Donati ha appena pubblicato «Lo sport del doping. Chi lo subisce, chi lo combatte» (gruppo Abele Edizioni), libro presentato alla Federazione Nazionale della Stampa Italiana con la partecipazione di Don Luigi Ciotti, presidente nazionale di Libera, e del generale Cosimo Piccinno, comandante nazionale dei carabinieri del Nas. Con questo libro, Donati torna sulla sua decisione di zsmettere di raccontare» i suoi 35 anni di lotta contro il doping e ci consegna una coinvolgente testimonianza senza precedenti, raccontandoci cosa ha visto, senza risparmiare particolari e nomi dei protagonisti delle vicende che hanno caratterizzato la sua solitaria battaglia. «All’inizio era una storia solitaria, poi è diventata una collaborazione con istituzioni e società civile», ha precisato Donati.

Gli scandali del doping si susseguono - si legge nel libro - coinvolgendo campioni di primissimo piano (le ultime parti del libro trattano i casi Schwazer e Armstrong). È ormai consapevolezza diffusa che in diverse discipline sportive il ricorso al doping coinvolge gran parte degli atleti di vertice e altera i risultati delle maggiori competizioni sportive, favorito da dirigenti che guardano solo al numero delle vittorie e da una parte della stampa sportiva che preferisce non vedere e non sentire. Pochi sanno, invece, che tutto questo ha fatto «scuola» e che molti praticanti di livello amatoriale affollano gli ambulatori dei medici dei «campioni» per farsi prescrivere la «cura» miracolosa che può consentire loro di battere in gara il collega di ufficio o il vicino di pianerottolo.
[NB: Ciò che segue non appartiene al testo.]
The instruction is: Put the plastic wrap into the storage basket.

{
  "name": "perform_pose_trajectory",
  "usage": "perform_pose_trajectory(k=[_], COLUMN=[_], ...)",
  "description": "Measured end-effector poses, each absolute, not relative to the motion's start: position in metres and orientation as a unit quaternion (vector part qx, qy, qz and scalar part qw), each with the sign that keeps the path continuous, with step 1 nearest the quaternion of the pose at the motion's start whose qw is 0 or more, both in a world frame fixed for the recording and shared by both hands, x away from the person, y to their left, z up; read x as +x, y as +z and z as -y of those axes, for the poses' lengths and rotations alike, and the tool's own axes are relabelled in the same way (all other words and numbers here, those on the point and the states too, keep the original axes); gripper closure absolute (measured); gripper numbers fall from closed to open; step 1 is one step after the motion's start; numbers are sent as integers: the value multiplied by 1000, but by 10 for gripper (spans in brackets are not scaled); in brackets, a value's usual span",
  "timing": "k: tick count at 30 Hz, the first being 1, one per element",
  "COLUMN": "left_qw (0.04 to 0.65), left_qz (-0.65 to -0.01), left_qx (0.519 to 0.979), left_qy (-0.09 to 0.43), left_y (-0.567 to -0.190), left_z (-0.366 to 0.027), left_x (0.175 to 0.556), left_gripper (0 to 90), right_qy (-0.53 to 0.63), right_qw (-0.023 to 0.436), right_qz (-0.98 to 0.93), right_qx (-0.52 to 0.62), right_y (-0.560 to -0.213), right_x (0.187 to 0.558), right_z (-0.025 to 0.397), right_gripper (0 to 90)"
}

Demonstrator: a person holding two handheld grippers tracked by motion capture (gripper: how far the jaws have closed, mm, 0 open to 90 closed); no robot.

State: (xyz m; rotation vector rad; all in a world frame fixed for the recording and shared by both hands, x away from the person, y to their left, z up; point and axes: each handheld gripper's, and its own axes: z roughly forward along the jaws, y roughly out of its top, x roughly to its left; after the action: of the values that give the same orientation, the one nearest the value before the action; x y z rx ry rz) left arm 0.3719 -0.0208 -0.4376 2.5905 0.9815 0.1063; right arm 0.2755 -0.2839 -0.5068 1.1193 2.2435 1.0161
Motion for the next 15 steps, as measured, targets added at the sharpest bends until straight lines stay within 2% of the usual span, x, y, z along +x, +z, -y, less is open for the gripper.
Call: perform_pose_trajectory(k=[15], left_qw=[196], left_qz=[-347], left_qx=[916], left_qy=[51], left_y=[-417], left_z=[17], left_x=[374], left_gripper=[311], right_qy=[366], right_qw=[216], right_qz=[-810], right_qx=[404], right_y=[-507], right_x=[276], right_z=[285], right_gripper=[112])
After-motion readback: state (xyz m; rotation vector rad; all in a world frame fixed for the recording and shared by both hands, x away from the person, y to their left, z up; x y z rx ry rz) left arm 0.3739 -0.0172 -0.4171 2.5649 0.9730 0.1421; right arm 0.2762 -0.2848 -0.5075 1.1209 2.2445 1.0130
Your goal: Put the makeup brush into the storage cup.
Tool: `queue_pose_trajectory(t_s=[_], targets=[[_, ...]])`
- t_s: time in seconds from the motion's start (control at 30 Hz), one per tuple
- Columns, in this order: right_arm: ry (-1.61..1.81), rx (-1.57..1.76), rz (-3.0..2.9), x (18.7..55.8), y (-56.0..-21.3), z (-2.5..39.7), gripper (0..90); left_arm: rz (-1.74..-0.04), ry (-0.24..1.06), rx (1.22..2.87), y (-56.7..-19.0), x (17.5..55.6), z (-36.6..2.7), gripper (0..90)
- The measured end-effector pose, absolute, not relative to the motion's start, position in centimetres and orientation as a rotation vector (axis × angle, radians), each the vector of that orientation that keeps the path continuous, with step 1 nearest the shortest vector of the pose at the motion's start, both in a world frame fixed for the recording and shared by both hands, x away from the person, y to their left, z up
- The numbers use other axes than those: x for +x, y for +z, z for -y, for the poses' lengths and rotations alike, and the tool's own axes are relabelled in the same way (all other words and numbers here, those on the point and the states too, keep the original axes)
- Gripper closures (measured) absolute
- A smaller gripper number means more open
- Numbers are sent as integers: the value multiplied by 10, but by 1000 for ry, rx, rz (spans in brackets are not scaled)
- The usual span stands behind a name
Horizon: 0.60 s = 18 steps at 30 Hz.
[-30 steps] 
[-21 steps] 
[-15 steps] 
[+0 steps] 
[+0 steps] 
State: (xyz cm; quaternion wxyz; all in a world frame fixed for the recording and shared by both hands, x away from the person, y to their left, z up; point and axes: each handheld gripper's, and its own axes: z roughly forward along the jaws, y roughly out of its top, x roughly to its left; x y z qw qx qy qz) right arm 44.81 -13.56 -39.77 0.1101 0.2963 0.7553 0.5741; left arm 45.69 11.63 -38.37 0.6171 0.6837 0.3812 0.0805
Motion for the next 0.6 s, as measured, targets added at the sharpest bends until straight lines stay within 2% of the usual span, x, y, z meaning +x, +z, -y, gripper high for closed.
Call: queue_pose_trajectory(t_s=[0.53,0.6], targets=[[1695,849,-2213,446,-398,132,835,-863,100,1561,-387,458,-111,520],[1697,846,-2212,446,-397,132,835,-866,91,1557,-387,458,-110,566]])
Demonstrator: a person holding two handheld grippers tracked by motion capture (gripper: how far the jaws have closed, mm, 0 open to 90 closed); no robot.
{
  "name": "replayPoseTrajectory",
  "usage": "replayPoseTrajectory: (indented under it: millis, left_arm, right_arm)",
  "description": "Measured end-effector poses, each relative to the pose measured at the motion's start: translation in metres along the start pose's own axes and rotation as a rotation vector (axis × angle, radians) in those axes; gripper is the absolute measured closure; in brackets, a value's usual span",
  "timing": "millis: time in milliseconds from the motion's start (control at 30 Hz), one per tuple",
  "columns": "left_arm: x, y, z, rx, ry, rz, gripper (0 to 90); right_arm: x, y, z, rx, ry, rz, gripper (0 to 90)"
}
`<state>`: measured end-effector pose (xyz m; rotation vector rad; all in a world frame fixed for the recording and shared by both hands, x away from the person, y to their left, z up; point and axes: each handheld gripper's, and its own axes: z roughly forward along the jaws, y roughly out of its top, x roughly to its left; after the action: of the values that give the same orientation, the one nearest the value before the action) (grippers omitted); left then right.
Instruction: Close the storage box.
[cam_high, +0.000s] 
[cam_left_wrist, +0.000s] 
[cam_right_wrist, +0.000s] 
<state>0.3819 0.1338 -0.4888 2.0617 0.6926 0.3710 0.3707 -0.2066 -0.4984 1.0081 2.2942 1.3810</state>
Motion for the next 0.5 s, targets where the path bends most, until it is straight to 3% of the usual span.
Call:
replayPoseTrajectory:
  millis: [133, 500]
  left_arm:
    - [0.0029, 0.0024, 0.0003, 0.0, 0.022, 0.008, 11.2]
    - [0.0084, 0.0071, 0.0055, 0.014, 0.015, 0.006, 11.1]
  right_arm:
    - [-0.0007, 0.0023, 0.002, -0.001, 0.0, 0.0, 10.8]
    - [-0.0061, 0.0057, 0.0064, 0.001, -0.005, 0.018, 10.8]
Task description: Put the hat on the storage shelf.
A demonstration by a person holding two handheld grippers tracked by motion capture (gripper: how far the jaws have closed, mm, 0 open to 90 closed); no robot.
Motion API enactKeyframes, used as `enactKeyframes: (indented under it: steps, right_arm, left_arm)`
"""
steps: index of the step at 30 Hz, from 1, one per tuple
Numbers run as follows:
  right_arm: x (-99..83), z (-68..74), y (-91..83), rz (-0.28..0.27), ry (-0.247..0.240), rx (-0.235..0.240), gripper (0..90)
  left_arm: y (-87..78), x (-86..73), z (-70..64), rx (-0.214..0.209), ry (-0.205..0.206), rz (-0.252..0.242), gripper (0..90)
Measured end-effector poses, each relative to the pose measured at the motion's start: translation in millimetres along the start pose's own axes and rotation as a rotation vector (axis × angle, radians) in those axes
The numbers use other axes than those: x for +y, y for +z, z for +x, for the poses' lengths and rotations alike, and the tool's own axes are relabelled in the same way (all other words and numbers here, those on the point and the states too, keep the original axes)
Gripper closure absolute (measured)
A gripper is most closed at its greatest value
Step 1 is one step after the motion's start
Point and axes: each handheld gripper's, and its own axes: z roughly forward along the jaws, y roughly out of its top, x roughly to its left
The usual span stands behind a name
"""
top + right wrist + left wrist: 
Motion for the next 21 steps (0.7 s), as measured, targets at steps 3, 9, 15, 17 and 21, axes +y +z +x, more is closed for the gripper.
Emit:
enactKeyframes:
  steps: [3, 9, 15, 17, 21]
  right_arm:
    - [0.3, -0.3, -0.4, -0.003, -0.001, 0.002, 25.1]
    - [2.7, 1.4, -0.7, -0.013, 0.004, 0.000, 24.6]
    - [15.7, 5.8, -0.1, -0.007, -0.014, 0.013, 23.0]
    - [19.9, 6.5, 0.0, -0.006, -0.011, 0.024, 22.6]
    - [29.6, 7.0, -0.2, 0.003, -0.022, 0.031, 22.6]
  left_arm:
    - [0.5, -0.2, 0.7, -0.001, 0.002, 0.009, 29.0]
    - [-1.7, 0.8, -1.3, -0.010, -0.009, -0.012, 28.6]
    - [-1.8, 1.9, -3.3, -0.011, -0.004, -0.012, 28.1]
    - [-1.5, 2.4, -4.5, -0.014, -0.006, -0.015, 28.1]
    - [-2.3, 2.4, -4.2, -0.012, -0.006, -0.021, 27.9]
Rimane però sconosciuta la reale diffusione del doping tra gli atleti di elevato livello. È significativo il fatto che a fronte del 4,5% di casi positivi rilevati nello sport amatoriale dai controlli della Commissione anti-doping del Ministero della Salute, la percentuale dei casi positivi nei controlli attuati dal Coni sugli atleti di alto livello si attesta intorno allo 0,7%. Senza considerare - ed anche questo è estremamente significativo - che il Coni ha smesso nel 2007 di pubblicare sul suo sito i risultati dei propri controlli. Le ragioni della «debolezza» di tali controlli sugli atleti di alto livello sono diverse, come sottolinea Donati: la coincidenza controllori-controllati che, evidentemente, rappresenta un freno estremamente rilevante; la pressoché totale assenza di controlli a sorpresa che, come è noto, sono molto più efficaci di quelli programmati e quindi prevedibili in gara; la debolezza delle analisi antidoping che non riescono a rintracciare nelle urine numerose sostanze; l’evidente «buco nero» dei controlli nel calcio e, più in generale, sui professionisti (delle diverse specialità sportive) di elevata valenza economica.

Uno spaccato confermato dal Report consegnato alla Wada, tra il 2001 ed il 2009 sono stati 313 i procedimenti avviati dalle Procure per l’accusa di doping prevista dalla legge 376/2000, alla media di 35 procedimenti all’anno. Centocinquanta procedimenti riguardano accuse generiche di doping, 163 riguardano il commercio illegale in sostanze dopanti.

Dal 2006 al 2009 sono state complessivamente 683 persone condannate per doping, 253 per accuse generiche di doping e ben 430 per commercio illegale in sostanze dopanti.